◆ EXERCISE DESCRIPTION ◆
Start at the top line and retype the data exactly through to the end.

Excerpts from a dataset
--------
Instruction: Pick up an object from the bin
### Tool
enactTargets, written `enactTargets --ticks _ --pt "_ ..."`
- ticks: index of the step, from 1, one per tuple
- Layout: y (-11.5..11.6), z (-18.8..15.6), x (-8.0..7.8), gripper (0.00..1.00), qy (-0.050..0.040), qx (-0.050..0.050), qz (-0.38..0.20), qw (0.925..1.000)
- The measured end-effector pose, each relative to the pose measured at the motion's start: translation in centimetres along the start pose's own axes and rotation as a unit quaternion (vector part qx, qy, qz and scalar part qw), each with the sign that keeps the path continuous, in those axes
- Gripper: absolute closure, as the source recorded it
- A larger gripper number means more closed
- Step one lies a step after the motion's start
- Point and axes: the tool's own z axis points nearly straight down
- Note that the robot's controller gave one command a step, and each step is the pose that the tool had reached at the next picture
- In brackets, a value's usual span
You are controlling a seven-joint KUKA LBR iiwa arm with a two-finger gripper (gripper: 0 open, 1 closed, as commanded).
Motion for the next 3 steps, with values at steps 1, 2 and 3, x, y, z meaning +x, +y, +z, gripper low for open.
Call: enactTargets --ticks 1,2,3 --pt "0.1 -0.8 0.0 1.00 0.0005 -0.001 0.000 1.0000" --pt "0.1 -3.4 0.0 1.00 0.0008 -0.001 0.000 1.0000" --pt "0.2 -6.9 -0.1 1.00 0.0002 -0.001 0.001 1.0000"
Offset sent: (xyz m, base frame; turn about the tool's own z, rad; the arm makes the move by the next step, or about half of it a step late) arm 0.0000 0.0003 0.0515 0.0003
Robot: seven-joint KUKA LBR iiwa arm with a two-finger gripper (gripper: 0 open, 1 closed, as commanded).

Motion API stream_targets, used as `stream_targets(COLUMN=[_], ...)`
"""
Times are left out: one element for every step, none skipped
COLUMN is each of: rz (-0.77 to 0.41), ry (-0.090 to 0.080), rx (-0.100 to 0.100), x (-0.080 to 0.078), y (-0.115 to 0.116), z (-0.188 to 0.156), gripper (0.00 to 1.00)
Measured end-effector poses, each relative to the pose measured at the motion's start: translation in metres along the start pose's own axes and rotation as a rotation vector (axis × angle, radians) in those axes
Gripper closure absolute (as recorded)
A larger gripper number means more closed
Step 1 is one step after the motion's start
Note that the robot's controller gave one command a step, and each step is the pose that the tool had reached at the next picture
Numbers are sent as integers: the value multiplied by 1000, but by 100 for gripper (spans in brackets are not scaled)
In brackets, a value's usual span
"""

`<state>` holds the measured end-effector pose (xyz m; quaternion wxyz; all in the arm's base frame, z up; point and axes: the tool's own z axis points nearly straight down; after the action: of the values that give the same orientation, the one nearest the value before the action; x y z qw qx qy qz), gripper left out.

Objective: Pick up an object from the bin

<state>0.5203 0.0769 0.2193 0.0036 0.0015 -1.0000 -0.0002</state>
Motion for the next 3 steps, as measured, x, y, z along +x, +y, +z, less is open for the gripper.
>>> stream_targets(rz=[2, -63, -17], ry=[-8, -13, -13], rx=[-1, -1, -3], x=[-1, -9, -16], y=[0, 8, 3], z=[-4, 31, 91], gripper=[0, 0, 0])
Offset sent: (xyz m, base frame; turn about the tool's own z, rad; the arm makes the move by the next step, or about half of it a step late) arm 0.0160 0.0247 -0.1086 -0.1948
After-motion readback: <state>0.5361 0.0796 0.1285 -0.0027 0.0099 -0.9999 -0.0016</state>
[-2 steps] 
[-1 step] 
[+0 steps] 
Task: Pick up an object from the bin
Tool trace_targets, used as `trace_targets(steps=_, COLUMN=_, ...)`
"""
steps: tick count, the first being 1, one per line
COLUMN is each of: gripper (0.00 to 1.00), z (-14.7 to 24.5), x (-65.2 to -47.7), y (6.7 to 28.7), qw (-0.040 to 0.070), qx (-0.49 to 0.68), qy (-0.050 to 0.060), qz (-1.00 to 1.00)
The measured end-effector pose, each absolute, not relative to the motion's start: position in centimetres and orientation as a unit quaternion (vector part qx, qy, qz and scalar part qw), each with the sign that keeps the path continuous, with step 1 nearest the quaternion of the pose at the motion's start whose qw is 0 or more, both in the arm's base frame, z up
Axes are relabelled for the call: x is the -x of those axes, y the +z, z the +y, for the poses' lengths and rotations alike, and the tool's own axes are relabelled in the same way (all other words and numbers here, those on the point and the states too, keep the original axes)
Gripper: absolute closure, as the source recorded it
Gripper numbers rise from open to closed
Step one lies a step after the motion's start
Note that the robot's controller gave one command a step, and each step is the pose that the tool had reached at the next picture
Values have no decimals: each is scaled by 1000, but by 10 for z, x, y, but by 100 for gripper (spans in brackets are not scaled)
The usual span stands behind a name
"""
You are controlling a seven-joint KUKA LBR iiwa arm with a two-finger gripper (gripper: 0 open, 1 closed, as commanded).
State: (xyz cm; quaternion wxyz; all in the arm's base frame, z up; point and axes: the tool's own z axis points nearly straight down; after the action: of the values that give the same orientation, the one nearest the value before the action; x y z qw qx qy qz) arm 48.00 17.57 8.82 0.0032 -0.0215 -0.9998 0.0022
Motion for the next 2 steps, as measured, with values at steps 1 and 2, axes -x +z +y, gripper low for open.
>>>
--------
◆ ANSWER TO THIS EXERCISE ◆
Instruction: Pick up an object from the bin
### Tool
enactTargets, written `enactTargets --ticks _ --pt "_ ..."`
- ticks: index of the step, from 1, one per tuple
- Layout: y (-11.5..11.6), z (-18.8..15.6), x (-8.0..7.8), gripper (0.00..1.00), qy (-0.050..0.040), qx (-0.050..0.050), qz (-0.38..0.20), qw (0.925..1.000)
- The measured end-effector pose, each relative to the pose measured at the motion's start: translation in centimetres along the start pose's own axes and rotation as a unit quaternion (vector part qx, qy, qz and scalar part qw), each with the sign that keeps the path continuous, in those axes
- Gripper: absolute closure, as the source recorded it
- A larger gripper number means more closed
- Step one lies a step after the motion's start
- Point and axes: the tool's own z axis points nearly straight down
- Note that the robot's controller gave one command a step, and each step is the pose that the tool had reached at the next picture
- In brackets, a value's usual span
You are controlling a seven-joint KUKA LBR iiwa arm with a two-finger gripper (gripper: 0 open, 1 closed, as commanded).
Motion for the next 3 steps, with values at steps 1, 2 and 3, x, y, z meaning +x, +y, +z, gripper low for open.
Call: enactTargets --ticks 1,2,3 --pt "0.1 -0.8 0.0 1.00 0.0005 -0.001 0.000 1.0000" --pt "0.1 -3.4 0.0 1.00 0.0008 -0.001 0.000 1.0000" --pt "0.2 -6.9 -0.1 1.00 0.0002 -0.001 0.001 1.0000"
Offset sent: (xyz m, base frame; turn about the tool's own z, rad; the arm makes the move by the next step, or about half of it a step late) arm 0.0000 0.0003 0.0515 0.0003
Robot: seven-joint KUKA LBR iiwa arm with a two-finger gripper (gripper: 0 open, 1 closed, as commanded).

Motion API stream_targets, used as `stream_targets(COLUMN=[_], ...)`
"""
Times are left out: one element for every step, none skipped
COLUMN is each of: rz (-0.77 to 0.41), ry (-0.090 to 0.080), rx (-0.100 to 0.100), x (-0.080 to 0.078), y (-0.115 to 0.116), z (-0.188 to 0.156), gripper (0.00 to 1.00)
Measured end-effector poses, each relative to the pose measured at the motion's start: translation in metres along the start pose's own axes and rotation as a rotation vector (axis × angle, radians) in those axes
Gripper closure absolute (as recorded)
A larger gripper number means more closed
Step 1 is one step after the motion's start
Note that the robot's controller gave one command a step, and each step is the pose that the tool had reached at the next picture
Numbers are sent as integers: the value multiplied by 1000, but by 100 for gripper (spans in brackets are not scaled)
In brackets, a value's usual span
"""

`<state>` holds the measured end-effector pose (xyz m; quaternion wxyz; all in the arm's base frame, z up; point and axes: the tool's own z axis points nearly straight down; after the action: of the values that give the same orientation, the one nearest the value before the action; x y z qw qx qy qz), gripper left out.

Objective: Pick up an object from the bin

<state>0.5203 0.0769 0.2193 0.0036 0.0015 -1.0000 -0.0002</state>
Motion for the next 3 steps, as measured, x, y, z along +x, +y, +z, less is open for the gripper.
>>> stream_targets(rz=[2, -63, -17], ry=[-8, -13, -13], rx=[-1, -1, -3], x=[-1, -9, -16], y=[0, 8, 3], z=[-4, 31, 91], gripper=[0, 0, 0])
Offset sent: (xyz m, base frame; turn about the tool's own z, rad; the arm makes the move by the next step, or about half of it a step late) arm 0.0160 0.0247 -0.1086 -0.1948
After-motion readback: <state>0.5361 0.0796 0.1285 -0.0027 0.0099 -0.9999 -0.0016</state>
[-2 steps] 
[-1 step] 
[+0 steps] 
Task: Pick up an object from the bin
Tool trace_targets, used as `trace_targets(steps=_, COLUMN=_, ...)`
"""
steps: tick count, the first being 1, one per line
COLUMN is each of: gripper (0.00 to 1.00), z (-14.7 to 24.5), x (-65.2 to -47.7), y (6.7 to 28.7), qw (-0.040 to 0.070), qx (-0.49 to 0.68), qy (-0.050 to 0.060), qz (-1.00 to 1.00)
The measured end-effector pose, each absolute, not relative to the motion's start: position in centimetres and orientation as a unit quaternion (vector part qx, qy, qz and scalar part qw), each with the sign that keeps the path continuous, with step 1 nearest the quaternion of the pose at the motion's start whose qw is 0 or more, both in the arm's base frame, z up
Axes are relabelled for the call: x is the -x of those axes, y the +z, z the +y, for the poses' lengths and rotations alike, and the tool's own axes are relabelled in the same way (all other words and numbers here, those on the point and the states too, keep the original axes)
Gripper: absolute closure, as the source recorded it
Gripper numbers rise from open to closed
Step one lies a step after the motion's start
Note that the robot's controller gave one command a step, and each step is the pose that the tool had reached at the next picture
Values have no decimals: each is scaled by 1000, but by 10 for z, x, y, but by 100 for gripper (spans in brackets are not scaled)
The usual span stands behind a name
"""
You are controlling a seven-joint KUKA LBR iiwa arm with a two-finger gripper (gripper: 0 open, 1 closed, as commanded).
State: (xyz cm; quaternion wxyz; all in the arm's base frame, z up; point and axes: the tool's own z axis points nearly straight down; after the action: of the values that give the same orientation, the one nearest the value before the action; x y z qw qx qy qz) arm 48.00 17.57 8.82 0.0032 -0.0215 -0.9998 0.0022
Motion for the next 2 steps, as measured, with values at steps 1 and 2, axes -x +z +y, gripper low for open.
>>>

With this, the answer is complete.